# Source material
****************

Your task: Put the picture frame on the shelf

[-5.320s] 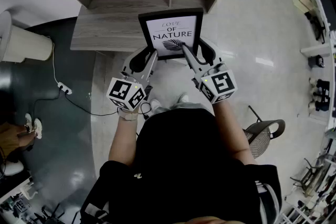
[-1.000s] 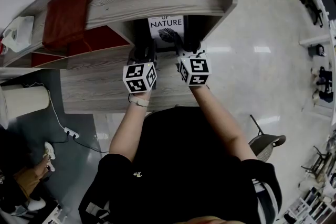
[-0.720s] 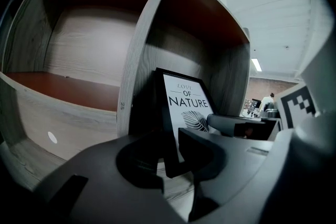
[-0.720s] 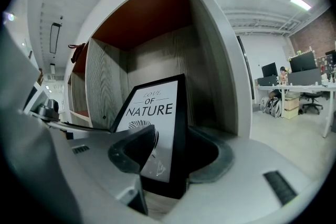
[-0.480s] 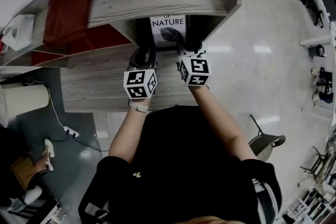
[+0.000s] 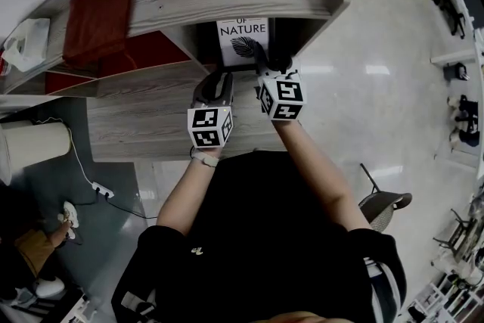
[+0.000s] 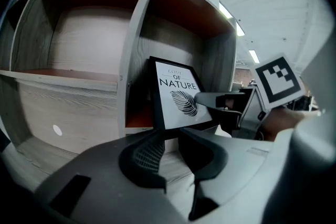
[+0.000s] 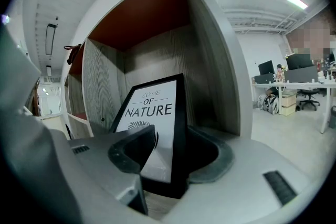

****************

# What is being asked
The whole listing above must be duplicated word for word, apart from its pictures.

# Answer
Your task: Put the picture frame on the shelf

[-5.320s] 
[-1.000s] 
[-0.720s] 
[-0.720s] 
[-0.480s] 
[+0.000s] 
[+0.000s] 
[+0.000s] 

Nothing remains to be added to the response.